A Virtual Issue from the ACS Au suite of open access journals provides an overview of the challenges, developments, and long-term consequences of COVID-19.
As we emerge into the post pandemic era, COVID-19 continues to have a lasting impact – both on society and the research ecosystem. Now, articles from across the ACS Au suite of journals have been collated into a Virtual Issue, highlighting considerations for fundamental research as well as ways to mitigate future outbreaks.
This collection includes work in diverse fields including physical chemistry, medicinal chemistry, measurement science, nanoscience, polymers, and the environment. Here, we review a selection of the articles included and encourage you to explore the Virtual Issue in its entirety—all articles are open access and available for everyone to read and download.
Detecting COVID-19
During the pandemic, luciferase-based biosensors have played a vital role in both the study of the virus and in drug development. Luciferase has been isolated from around 30 living systems, including fireflies, sea pansies, and deep-sea shrimp. Two key advantages of these bioluminescent biosensors over their fluorescent counterparts are a higher dynamic range and improved performance in in vivo models. A review published in ACS Nanoscience Au highlights the applications for luciferase-based biosensors in virology, from quantifying protease activity to examining viral cell entry. These tools could be the key to solving future pandemics, and they could be used as surrogate markers for understanding aspects of viral function and detecting infections or immunity.

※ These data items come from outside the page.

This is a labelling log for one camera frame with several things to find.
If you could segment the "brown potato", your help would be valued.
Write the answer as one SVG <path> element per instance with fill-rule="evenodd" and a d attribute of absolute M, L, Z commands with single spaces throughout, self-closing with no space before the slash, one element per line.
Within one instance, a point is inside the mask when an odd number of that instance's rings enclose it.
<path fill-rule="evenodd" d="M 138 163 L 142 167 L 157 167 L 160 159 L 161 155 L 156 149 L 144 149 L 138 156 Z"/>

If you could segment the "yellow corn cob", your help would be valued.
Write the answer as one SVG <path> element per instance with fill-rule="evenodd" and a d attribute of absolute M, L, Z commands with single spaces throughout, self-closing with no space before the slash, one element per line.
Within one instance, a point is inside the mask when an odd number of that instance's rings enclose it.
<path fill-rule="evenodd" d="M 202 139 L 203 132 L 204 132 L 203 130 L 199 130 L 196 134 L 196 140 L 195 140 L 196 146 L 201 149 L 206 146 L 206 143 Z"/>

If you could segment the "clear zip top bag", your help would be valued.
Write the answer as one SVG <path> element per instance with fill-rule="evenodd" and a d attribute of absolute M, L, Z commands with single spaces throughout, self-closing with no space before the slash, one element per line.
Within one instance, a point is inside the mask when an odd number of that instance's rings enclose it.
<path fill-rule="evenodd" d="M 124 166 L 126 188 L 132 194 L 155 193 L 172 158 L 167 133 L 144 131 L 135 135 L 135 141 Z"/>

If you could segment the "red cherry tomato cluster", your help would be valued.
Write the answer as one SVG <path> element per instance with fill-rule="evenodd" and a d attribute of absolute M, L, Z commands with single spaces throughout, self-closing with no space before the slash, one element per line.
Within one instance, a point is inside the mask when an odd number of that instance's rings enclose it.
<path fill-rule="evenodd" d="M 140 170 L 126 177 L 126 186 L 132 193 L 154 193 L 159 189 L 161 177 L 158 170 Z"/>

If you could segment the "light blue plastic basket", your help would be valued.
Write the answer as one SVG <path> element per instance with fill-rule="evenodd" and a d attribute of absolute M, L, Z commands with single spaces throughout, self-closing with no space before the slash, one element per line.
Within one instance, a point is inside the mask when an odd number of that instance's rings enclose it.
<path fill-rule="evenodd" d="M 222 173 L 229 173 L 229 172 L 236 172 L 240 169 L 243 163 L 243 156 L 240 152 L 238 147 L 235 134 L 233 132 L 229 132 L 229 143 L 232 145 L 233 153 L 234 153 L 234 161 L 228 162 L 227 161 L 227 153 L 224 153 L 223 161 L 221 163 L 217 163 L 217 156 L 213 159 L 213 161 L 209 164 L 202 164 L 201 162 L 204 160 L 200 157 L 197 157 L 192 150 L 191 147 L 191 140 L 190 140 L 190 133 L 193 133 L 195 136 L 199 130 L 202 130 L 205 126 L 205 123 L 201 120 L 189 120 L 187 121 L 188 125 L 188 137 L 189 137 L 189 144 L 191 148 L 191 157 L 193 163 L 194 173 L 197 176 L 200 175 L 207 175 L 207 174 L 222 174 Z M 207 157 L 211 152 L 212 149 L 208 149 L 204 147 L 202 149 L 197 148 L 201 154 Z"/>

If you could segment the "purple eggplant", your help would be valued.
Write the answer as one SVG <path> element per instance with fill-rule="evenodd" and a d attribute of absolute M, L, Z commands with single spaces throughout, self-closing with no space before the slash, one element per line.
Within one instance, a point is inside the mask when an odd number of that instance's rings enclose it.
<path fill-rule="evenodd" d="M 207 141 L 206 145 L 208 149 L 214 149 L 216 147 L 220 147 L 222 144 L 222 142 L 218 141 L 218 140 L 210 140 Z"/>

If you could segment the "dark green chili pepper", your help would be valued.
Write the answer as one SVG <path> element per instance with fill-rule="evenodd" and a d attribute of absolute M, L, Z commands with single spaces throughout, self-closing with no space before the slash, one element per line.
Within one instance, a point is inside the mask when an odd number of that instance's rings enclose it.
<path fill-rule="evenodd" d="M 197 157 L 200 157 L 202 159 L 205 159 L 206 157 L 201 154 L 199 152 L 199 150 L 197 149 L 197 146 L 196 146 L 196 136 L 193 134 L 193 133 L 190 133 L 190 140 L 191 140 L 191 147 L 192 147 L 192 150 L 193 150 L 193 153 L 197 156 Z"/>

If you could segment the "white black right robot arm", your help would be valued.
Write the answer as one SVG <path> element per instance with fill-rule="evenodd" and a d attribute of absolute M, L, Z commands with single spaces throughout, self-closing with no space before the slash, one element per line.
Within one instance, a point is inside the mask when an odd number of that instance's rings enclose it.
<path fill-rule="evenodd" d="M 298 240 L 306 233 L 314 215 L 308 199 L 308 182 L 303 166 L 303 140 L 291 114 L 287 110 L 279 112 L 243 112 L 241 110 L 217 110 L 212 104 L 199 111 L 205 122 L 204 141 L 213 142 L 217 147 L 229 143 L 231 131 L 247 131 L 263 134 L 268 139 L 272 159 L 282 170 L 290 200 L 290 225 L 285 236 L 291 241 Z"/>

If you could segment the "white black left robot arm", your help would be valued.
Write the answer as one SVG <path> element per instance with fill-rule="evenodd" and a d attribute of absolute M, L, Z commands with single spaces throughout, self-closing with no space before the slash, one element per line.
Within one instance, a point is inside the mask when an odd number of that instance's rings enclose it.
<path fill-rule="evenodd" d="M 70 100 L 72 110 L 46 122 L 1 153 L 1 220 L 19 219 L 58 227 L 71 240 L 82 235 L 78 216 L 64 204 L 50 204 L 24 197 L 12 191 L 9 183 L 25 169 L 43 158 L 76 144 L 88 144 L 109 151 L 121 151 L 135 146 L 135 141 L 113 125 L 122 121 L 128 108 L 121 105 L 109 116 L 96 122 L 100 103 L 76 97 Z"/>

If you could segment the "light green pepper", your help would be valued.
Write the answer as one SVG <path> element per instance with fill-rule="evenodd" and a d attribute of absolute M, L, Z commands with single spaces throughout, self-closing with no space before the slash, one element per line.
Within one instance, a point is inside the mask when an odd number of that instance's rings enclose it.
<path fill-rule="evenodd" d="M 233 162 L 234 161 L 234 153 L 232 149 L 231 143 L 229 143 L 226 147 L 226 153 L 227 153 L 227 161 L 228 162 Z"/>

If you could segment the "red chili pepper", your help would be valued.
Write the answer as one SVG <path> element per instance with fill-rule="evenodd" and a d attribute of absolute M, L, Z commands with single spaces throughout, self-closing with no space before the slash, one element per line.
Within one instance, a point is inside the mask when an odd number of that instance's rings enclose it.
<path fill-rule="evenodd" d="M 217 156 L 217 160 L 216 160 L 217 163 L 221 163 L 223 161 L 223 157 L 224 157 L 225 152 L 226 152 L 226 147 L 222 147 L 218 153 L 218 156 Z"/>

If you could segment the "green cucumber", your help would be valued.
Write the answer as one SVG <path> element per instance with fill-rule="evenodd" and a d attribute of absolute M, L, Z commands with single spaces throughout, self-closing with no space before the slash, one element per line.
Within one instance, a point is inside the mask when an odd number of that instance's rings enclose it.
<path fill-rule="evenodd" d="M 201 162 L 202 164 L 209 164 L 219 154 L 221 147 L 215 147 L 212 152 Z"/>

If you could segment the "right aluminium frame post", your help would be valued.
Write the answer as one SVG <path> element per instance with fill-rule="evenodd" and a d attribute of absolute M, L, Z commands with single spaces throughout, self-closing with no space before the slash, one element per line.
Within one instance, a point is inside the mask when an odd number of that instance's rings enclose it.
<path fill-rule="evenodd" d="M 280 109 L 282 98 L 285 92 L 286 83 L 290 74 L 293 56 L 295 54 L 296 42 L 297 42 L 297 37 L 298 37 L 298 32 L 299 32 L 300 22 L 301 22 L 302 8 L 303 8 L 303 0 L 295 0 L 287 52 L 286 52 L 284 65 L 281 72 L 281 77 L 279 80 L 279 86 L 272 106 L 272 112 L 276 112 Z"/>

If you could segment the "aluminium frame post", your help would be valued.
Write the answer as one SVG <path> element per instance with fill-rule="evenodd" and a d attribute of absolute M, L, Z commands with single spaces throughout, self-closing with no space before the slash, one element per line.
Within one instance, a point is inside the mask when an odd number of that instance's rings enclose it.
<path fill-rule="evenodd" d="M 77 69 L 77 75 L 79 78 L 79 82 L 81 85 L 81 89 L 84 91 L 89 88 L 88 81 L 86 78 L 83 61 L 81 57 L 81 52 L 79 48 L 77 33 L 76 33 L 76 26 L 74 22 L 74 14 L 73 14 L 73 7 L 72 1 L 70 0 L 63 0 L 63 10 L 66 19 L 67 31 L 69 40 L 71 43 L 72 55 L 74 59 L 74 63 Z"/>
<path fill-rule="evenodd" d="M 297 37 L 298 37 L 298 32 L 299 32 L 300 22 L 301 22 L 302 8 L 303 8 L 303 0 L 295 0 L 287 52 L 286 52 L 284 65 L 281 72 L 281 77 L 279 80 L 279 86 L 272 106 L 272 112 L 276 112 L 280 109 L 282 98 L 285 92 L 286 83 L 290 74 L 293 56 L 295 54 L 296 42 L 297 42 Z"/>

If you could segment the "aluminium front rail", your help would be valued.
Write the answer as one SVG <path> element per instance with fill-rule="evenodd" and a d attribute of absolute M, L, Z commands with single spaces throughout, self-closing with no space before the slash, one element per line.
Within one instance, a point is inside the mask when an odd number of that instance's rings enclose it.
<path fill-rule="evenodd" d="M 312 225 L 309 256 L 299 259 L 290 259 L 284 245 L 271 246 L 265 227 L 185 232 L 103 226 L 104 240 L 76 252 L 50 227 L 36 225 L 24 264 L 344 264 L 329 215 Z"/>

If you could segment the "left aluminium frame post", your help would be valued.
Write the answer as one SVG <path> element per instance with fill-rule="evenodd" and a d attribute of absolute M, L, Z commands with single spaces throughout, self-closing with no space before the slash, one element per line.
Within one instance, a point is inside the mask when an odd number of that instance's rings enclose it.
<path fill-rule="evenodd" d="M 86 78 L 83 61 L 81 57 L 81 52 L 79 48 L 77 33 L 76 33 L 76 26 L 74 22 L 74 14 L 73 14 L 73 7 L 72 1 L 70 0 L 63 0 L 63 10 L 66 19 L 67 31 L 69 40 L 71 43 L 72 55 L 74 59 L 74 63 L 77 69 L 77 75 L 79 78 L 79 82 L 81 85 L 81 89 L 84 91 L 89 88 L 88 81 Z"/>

Detection was also the topic for an international team looking at a new assay based on mass spectroscopy. During the pandemic, COVID-19 diagnosis was performed almost exclusively by reverse transcription polymerase chain reaction (RT-PCR), but there are other possible methods. The paper, published in JACS Au, showcases an alternative test that relies on viral proteins instead of RNA. Importantly, this could allow measurements of viral shedding and infection potential, which cannot be done with RNA alone. The resulting assay is also less prone to contamination than RT-PCR and uses reagents that are most cost-effective and widely available.

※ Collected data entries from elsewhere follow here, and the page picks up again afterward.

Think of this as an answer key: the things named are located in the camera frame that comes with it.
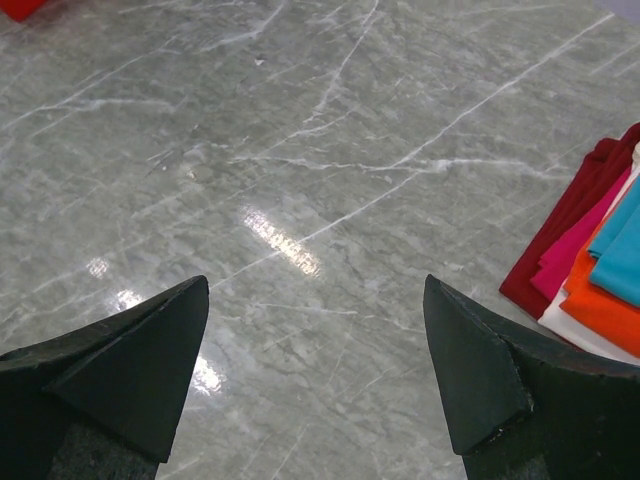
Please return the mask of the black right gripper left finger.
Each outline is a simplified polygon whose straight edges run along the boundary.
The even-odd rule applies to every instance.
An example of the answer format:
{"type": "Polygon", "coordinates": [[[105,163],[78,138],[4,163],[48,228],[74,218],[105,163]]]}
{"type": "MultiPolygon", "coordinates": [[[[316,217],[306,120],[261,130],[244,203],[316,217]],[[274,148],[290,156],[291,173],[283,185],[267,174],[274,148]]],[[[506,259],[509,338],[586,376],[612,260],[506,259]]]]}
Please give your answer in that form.
{"type": "Polygon", "coordinates": [[[4,479],[152,479],[168,461],[209,313],[208,281],[1,357],[4,479]]]}

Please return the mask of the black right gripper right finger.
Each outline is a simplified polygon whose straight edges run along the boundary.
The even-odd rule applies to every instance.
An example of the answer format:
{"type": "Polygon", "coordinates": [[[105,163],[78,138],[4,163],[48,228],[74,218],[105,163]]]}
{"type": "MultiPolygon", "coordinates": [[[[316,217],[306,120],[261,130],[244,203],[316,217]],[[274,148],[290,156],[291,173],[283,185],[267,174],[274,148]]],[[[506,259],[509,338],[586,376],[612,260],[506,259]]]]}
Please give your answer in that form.
{"type": "Polygon", "coordinates": [[[470,479],[636,479],[639,369],[506,319],[434,276],[423,311],[470,479]]]}

Nasopharyngeal swabs were also commonly used for the detection and diagnosis, but this placed pressure on healthcare resources and workers. In the future, self-collection of saliva could be a viable alternative. Research published in ACS Measurement Science Au examined the potential of this approach, finding sensitivity at least 9 times higher than the viral RNA preparation kit recommended by the United States CDC. The method involves adding saliva or gargle samples to a newly formulated buffer, concentrating the viral RNA on magnetic beads, and detecting SARS-CoV-2 using quantitative RT-PCR directly from the beads.
Understanding the Virus
The SARS-CoV-2 nucleocapsid (N) protein received a lot less attention than the spike protein during the pandemic, but it is abundant in the viral core and has an important role in replication and transcription. A team from the University of Oxford, UK, published work in JACS Au describing the multiple roles of N protein and how it is facilitated. The researchers used mass spectrometry to show that N protein binds RNA with a preference for GGG, a common motif in coronavirus packaging signals. The different interactions highlight potential targets for further research and may contribute to advances in other immune-directed therapies currently being investigated.

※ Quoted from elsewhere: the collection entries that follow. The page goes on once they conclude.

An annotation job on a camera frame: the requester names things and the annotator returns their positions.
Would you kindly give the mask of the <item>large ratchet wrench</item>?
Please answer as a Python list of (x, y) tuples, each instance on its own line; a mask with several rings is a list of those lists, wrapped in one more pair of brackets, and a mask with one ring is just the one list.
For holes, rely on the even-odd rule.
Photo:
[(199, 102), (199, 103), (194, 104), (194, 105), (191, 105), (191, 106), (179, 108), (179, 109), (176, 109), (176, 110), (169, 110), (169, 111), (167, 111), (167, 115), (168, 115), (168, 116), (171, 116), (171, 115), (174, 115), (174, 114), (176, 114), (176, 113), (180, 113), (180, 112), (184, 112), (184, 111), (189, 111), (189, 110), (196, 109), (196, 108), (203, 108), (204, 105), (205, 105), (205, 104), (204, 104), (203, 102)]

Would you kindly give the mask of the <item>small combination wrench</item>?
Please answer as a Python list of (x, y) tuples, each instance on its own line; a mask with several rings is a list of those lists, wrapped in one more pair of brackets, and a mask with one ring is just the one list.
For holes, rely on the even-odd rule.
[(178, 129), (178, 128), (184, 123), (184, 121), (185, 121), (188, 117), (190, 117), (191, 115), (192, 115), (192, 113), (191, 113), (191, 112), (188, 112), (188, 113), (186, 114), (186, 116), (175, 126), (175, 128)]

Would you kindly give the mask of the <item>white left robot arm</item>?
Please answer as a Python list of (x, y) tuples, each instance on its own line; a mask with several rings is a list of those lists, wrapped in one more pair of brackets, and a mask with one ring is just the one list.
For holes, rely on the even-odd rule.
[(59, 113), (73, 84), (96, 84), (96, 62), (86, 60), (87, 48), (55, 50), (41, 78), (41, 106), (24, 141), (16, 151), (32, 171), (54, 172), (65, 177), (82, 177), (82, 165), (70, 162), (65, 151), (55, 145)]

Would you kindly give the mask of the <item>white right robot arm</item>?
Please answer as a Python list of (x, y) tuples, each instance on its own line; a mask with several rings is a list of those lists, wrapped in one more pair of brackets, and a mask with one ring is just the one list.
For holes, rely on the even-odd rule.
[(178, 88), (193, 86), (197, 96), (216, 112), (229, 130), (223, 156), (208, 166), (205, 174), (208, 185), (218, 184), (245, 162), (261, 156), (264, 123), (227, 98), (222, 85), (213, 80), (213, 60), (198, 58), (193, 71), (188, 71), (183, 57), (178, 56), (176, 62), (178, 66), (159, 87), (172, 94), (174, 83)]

There is now strong evidence for the airborne transmission of SARS-CoV-2, with outbreaks reported after events such as choir performances. A 2021 study published in ACS Environmental Au used flow visualization, aerosol and CO2 measurements, and computational fluid dynamics (CFD) to understand the risk from prolonged singing or playing instruments. The results showed that musical performances produced a greater number of airborne particles compared to normal speaking levels. The aerosol plumes were highly three-dimensional and varied considerably in time and space. Knowing this allows singers and musicians to take appropriate precautions before and during concerts, such as wearing a mask or placing a cover over the bell of woodwind instruments.
Impact on Waste Management
Waste segregation and treatment plays an important role in reducing environmental, health, and social impacts. COVID also had an impact on waste management. Researchers in Canada reviewed the literature on municipal and medical solid waste management systems, particularly regarding single-use plastics in testing, masks, and protective clothing. Their review in ACS Environmental Au reports that at one point during the pandemic, as many as 210 billion disposable masks and 65 billion disposable gloves were used every month. Additionally, normal waste trends and volumes changed as people spent more time at home. The authors recommend segregation of contaminated and noncontaminated waste at the source as well as subsequent recycling and management strategies for mitigating the environmental impact of solid waste, both during future pandemic scenarios and post-pandemic periods.
Considering that waste takes us full circle back to detection, wastewater-based epidemiology is useful for the surveillance of SARS-CoV-2 in communities, complementing clinical diagnostic testing of individuals. However, low concentrations of viral particles and RNA present in wastewater and sewage require efficient sample processing and sensitive detection. In another review published in ACS Environmental Au, the authors consider both the progress made and the challenges that remain in wastewater-based epidemiology.